Le Narrateur SOUVENIRS D’ENFANCE
Et lui, qui est-il, à quoi ressemble-t-il, ce petit Marcel raconté par le vieux Marcel, qui parle de ses parents comme de gamins, avec un brin de condescendance ? Marcel, c’est un écolier en vacances qui fait des « fotes d’ortograffe » et apprend à poser des pièges à lièvres dans la garrigue ; un Sioux qui scalpe le petit frère plusieurs fois par jour et court dans les collines avec l’ami Lili ; une âme chevaleresque qui abandonne fratrie et tribu pour sauver une petite fille en danger ; un redoutable pisteur capable de suivre, plusieurs heures durant, la chasse interdite ; un fils gonflé d’orgueil qui regarde comme le plus beau trésor du monde les deux bartavelles abattues par son père ; un authentique philosophe enfin qui traverse la Provence comme un monde, compte deux mois de vacances comme l’éternité, et que l’arrivée soudaine et inopinée du mois de septembre plonge dans le plus profond désespoir.

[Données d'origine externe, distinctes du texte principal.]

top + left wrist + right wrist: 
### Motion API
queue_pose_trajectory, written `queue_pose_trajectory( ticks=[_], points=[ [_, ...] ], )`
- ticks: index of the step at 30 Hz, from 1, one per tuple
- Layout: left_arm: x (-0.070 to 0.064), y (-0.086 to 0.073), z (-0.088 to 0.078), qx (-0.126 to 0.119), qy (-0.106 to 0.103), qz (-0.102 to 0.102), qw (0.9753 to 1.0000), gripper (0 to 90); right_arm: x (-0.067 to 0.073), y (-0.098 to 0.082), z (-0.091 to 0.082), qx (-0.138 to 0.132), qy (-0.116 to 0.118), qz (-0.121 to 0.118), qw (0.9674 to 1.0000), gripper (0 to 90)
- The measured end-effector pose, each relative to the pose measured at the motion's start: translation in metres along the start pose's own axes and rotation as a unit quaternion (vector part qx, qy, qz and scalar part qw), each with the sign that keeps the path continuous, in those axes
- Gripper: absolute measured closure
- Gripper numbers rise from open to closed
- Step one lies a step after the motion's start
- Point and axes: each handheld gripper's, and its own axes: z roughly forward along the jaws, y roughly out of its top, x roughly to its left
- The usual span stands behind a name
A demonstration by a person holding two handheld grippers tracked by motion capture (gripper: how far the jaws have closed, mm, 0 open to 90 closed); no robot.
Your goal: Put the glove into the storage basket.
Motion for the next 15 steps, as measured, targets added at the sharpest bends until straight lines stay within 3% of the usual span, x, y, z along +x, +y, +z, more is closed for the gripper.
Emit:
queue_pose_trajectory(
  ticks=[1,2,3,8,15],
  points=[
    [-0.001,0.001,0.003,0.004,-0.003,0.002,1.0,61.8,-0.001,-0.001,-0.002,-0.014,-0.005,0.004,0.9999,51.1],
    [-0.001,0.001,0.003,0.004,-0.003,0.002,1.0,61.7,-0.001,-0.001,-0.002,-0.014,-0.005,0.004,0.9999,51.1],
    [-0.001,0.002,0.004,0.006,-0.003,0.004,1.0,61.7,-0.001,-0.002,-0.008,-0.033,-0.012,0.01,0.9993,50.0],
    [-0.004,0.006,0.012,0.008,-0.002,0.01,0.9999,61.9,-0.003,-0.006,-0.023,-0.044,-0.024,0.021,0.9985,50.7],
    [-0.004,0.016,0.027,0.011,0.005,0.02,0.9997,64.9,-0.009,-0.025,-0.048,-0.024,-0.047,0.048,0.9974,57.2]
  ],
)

Ainsi se passe l’enfance de Marcel, « l’Hermitte des Collines »… A le lire, il nous vient aussi, sans les avoir vues, l’amour de ces collines pleines d’herbes chaudes et de soleil, terrain de jeu vaste comme le monde aux mystères inépuisables et toujours renouvelés, collines d’une enfance heureuse… Ses Souvenirs d’enfance, Pagnol les a écrits comme « une petite chanson de piété filiale ». L’œuvre reste, pour tous ceux qui l’ont lue, la mélodie universelle de l’enfance disparue.